§ Task brief
The expected answer is a copy of every line in the listing that has the word "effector".

§ Stored data
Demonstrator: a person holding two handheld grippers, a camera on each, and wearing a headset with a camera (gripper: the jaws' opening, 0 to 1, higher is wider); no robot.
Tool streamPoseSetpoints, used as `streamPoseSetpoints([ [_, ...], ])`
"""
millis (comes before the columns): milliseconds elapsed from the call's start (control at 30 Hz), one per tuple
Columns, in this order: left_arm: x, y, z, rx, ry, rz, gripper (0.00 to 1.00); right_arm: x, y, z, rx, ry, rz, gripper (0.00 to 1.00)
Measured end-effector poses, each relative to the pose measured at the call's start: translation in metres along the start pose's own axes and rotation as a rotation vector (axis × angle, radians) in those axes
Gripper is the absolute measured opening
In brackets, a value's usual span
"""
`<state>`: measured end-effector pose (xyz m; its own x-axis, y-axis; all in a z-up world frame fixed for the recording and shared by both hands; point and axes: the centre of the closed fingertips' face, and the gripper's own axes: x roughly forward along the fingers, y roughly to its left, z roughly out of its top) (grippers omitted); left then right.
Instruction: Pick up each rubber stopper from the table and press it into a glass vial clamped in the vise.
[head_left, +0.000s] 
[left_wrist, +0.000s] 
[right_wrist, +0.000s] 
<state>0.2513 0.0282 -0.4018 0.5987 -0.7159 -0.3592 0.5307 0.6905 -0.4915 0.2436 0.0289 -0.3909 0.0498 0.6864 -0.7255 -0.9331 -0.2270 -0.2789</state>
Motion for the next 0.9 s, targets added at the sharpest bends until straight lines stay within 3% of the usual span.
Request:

§ Task solution
Measured end-effector poses, each relative to the pose measured at the call's start: translation in metres along the start pose's own axes and rotation as a rotation vector (axis × angle, radians) in those axes
`<state>`: measured end-effector pose (xyz m; its own x-axis, y-axis; all in a z-up world frame fixed for the recording and shared by both hands; point and axes: the centre of the closed fingertips' face, and the gripper's own axes: x roughly forward along the fingers, y roughly to its left, z roughly out of its top) (grippers omitted); left then right.

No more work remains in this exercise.